Parameter group duplication

Duplication of parameter groups referencing assets does not duplicate referenced assets.

After duplicating a parameter group, assets have to be re-uploaded manually. This means that if you reassign a parameter group to another project, duplicate a parameter group, or export a parameter group, the asset will not be moved or duplicated.

Duplication can only happen inside a given project. If the newly created group is to be assigned to another project, that step can happen only after the duplication concludes. (Another project cannot be targeted for duplication.)

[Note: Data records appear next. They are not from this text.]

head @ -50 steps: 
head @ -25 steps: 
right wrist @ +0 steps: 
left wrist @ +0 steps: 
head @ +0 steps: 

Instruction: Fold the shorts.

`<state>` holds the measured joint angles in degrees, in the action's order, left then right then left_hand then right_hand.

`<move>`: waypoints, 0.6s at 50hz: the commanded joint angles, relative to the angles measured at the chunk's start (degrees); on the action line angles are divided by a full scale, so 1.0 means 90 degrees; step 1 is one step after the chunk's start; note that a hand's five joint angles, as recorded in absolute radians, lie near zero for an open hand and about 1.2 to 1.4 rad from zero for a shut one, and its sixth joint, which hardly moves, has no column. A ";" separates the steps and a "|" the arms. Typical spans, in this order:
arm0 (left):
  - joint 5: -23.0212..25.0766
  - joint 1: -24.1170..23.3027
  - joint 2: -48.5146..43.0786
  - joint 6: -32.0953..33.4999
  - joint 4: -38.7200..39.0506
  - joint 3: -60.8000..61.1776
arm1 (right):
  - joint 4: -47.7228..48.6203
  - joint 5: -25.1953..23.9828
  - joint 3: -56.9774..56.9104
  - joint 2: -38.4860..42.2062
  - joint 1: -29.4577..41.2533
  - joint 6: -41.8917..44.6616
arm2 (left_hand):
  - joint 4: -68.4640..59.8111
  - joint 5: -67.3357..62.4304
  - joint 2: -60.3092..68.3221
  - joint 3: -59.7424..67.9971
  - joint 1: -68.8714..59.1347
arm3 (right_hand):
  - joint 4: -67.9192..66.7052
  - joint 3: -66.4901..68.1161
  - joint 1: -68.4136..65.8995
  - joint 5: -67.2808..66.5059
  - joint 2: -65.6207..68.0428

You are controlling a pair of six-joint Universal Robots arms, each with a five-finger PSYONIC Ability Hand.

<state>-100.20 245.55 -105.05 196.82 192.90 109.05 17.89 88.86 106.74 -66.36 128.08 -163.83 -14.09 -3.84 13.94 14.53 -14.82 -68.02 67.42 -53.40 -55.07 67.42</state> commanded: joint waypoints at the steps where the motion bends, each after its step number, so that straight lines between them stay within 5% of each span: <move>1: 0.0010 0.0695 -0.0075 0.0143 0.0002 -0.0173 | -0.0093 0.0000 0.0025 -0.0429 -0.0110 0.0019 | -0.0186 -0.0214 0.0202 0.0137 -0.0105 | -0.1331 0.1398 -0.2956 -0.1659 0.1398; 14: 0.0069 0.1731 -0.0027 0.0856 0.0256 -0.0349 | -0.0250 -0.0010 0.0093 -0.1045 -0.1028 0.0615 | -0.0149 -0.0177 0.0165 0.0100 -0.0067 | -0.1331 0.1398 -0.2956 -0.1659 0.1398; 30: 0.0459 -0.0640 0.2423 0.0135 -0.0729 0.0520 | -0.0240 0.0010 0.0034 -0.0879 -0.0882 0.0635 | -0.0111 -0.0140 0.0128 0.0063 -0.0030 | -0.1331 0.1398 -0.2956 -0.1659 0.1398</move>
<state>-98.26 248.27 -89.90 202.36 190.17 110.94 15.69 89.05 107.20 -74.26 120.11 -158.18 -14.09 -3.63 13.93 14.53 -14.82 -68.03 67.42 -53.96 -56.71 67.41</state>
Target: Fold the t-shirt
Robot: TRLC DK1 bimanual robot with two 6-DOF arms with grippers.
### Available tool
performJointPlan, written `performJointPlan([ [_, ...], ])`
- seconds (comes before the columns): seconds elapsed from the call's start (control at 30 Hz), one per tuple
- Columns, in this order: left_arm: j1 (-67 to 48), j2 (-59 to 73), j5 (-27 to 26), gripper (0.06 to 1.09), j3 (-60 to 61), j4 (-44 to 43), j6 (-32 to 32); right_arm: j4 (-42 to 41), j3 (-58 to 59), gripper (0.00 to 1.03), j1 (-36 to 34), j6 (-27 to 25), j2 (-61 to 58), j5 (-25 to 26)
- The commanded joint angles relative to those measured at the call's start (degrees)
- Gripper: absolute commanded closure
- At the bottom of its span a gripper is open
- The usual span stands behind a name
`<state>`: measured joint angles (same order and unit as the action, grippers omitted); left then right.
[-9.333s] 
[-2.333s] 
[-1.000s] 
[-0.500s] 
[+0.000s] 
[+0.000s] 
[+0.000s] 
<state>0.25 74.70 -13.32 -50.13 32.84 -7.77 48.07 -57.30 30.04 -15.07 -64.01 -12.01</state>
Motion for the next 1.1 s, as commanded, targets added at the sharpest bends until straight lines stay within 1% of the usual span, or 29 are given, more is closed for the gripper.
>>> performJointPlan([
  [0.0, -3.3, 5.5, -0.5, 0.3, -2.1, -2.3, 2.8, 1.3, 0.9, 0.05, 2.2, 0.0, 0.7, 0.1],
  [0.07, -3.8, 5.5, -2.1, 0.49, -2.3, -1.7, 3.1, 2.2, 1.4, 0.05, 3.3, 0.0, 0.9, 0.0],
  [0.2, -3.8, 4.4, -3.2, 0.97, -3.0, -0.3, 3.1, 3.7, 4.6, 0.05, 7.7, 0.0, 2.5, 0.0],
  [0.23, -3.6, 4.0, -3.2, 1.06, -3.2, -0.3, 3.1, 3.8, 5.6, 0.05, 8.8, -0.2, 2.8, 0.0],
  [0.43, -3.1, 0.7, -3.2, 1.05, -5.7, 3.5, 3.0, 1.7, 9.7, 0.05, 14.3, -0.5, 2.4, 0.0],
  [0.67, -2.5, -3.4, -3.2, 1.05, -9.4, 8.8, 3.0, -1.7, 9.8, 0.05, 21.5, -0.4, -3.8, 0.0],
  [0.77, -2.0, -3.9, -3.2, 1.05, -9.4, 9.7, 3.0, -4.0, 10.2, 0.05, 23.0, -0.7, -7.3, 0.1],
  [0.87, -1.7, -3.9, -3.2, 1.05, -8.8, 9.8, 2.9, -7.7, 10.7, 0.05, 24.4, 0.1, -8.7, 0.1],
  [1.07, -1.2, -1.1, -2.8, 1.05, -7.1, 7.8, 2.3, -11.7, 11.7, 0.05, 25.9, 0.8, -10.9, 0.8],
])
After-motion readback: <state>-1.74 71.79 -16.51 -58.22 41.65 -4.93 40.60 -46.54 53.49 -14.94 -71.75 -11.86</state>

Diagnostic Bundle collection through the Management Console is available on the US Control Plane only
There is no workaround for this issue.
Data Lineage information is not automatically reported to Atlas in the Data Catalog
Flow deployments created by Cloudera Data Flow do not come with a pre-configured ReportLineageToAtlas Reporting Task.
If you have been assigned the DFFlowAdmin role, you can manually create and configure the ReportLineageToAtlas Reporting Task in the NiFi canvas after a deployment is completed.
PowerUsers are not able to create flow deployments without additional Cloudera Data Flow roles
While the PowerUser role gives you the ability to view flow deployments in the Dashboard, view flow definitions in the Catalog, and allows the user to initiate flow deployments, the Deployment Wizard fails after selecting an environment for which the user does not have the DFFlowAdmin resource role assigned.
Assign the DFFlowAdmin role to the user of the environment to which they want to deploy flow definitions.
Cloudera Data Flow reports "Bad Health" during Data Lake upgrade
Cloudera Data Flow monitors the state of the associated Cloudera on cloud environment to decide which actions Cloudera Data Flow users can take. Cloudera Data Flow detects Data Lake upgrades of the associated Cloudera on cloud environment and puts the Cloudera Data Flow service into Bad Health for the duration of the upgrade blocking new deployments.
To work around this issue, wait for the Data Lake upgrade to complete before creating new flow deployments.
Deployments and Cloudera Data Flow Services are no longer visible in the Cloudera Data Flow Dashboard or Environments page when the associated Cloudera on cloud Environment has been deleted
If the associated Cloudera on cloud Environment is deleted while a Cloudera Data Flow Service is enabled, it will become orphaned. Orphaned resources are no longer visible to users without the PowerUser role.
To work around this issue, open the Environments or Dashboard page with a user who has been assigned the PowerUser role. PowerUsers are able to view orphaned deployments and Cloudera Data Flow services.
Non-transparent proxies are not supported on Azure
There is no workaround for this issue.